The task
Below are several entries. Transcribe exactly those lines that fall from the one with "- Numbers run" through the one with "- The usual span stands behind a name", end lines included.

Dataset records:
═══

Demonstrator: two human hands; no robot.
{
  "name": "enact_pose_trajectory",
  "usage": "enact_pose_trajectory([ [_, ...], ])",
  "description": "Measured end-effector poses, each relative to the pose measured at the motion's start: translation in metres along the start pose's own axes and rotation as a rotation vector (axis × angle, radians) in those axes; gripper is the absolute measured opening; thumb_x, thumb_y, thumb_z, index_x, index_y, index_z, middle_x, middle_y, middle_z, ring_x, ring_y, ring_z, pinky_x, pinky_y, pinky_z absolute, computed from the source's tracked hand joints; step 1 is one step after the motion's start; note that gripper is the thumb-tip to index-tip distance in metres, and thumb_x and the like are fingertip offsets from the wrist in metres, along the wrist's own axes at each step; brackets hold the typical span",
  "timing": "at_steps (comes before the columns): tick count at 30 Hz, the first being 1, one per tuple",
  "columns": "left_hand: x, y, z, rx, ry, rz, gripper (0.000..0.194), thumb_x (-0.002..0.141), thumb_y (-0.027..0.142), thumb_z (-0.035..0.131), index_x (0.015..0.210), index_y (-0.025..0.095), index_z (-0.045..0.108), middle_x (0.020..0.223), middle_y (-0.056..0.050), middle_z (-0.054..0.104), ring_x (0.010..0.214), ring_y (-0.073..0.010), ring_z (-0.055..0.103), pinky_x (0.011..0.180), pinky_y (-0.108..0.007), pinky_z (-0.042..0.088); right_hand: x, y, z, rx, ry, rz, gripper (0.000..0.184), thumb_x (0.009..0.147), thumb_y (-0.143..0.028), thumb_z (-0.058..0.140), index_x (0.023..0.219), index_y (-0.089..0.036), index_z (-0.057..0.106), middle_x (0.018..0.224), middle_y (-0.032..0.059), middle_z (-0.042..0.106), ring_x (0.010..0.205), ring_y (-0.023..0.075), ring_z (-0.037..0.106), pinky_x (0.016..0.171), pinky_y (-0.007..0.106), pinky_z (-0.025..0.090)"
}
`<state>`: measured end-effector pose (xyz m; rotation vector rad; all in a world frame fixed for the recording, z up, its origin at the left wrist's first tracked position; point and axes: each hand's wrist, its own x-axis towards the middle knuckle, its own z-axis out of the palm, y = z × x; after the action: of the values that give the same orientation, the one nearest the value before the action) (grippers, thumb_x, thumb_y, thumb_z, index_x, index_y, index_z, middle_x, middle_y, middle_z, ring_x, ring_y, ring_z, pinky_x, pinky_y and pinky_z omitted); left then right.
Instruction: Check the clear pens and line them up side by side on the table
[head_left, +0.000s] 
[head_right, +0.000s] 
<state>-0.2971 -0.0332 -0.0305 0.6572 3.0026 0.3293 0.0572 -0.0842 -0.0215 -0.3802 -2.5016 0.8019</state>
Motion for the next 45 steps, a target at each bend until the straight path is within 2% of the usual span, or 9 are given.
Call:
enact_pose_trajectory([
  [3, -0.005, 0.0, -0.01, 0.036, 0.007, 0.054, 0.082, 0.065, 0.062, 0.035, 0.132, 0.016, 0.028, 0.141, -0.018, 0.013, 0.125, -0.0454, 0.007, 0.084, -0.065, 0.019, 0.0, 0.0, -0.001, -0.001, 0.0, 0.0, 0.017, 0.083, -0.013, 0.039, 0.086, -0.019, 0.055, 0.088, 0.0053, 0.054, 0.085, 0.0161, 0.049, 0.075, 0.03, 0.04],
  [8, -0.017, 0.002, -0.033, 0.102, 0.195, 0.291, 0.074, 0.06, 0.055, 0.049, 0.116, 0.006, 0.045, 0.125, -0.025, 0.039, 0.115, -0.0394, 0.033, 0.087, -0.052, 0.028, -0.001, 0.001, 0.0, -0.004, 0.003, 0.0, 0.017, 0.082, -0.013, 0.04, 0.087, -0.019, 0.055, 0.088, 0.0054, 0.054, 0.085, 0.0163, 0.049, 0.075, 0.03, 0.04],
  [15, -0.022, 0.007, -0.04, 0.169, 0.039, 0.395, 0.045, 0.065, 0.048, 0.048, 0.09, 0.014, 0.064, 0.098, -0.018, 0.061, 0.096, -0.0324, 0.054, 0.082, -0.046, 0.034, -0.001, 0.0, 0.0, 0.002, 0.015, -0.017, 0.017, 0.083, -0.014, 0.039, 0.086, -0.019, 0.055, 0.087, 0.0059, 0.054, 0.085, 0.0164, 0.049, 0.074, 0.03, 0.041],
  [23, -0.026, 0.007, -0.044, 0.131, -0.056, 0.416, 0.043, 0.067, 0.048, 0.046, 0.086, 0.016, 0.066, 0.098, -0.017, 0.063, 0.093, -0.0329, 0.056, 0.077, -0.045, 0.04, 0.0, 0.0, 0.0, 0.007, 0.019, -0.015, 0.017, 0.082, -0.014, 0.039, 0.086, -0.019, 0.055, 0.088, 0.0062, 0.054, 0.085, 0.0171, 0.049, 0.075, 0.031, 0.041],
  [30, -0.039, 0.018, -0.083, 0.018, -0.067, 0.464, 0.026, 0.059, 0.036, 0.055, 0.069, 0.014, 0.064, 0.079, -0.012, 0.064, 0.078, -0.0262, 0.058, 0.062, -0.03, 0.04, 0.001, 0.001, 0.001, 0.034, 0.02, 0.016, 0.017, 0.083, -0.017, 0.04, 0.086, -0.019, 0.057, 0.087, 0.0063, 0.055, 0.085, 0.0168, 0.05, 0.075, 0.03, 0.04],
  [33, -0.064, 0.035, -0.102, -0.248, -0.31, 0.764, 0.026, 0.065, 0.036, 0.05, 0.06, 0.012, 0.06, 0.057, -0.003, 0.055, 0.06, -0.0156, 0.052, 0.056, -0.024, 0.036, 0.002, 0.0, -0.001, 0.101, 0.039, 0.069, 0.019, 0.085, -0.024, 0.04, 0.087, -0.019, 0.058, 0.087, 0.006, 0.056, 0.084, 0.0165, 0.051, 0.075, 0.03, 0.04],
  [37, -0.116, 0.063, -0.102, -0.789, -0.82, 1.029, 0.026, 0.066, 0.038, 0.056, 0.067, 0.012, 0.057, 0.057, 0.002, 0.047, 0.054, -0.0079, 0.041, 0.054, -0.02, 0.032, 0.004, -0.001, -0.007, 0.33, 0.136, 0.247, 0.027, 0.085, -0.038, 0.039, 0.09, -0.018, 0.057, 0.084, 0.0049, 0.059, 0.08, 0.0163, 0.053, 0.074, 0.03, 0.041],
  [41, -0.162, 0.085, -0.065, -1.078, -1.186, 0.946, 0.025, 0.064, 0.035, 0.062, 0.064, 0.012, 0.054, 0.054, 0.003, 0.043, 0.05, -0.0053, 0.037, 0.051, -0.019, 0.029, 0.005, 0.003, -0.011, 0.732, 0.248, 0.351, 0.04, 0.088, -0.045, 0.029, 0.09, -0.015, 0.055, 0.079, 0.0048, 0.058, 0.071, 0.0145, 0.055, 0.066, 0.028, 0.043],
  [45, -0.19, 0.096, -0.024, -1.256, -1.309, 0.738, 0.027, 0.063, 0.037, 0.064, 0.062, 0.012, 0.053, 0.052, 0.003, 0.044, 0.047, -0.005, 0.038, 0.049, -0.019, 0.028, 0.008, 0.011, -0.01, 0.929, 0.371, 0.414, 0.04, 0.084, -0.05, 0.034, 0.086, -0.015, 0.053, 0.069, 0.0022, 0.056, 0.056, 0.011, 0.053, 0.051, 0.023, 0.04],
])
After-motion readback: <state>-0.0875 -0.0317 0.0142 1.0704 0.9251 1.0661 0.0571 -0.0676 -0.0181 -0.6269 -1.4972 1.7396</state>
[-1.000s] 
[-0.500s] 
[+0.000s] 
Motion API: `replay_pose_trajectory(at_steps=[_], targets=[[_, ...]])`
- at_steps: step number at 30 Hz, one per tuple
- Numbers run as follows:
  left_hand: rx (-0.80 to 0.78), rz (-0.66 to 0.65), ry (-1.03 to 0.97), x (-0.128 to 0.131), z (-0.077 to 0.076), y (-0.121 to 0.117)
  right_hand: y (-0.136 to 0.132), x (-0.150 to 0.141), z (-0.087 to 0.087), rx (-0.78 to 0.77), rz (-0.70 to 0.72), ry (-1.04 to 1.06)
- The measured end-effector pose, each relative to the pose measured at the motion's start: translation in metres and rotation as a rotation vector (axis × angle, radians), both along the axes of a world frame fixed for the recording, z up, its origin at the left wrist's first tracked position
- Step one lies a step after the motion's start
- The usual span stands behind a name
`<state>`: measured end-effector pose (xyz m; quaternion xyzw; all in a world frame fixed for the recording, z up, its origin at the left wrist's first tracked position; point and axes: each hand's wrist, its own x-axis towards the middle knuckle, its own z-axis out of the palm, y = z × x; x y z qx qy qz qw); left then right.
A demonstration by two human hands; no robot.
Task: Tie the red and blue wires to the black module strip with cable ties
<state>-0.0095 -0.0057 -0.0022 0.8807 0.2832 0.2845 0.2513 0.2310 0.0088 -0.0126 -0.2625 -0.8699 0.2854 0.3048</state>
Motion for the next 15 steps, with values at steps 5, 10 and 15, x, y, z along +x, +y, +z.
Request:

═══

Answer
- Numbers run as follows:
  left_hand: rx (-0.80 to 0.78), rz (-0.66 to 0.65), ry (-1.03 to 0.97), x (-0.128 to 0.131), z (-0.077 to 0.076), y (-0.121 to 0.117)
  right_hand: y (-0.136 to 0.132), x (-0.150 to 0.141), z (-0.087 to 0.087), rx (-0.78 to 0.77), rz (-0.70 to 0.72), ry (-1.04 to 1.06)
- The measured end-effector pose, each relative to the pose measured at the motion's start: translation in metres and rotation as a rotation vector (axis × angle, radians), both along the axes of a world frame fixed for the recording, z up, its origin at the left wrist's first tracked position
- Step one lies a step after the motion's start
- The usual span stands behind a name

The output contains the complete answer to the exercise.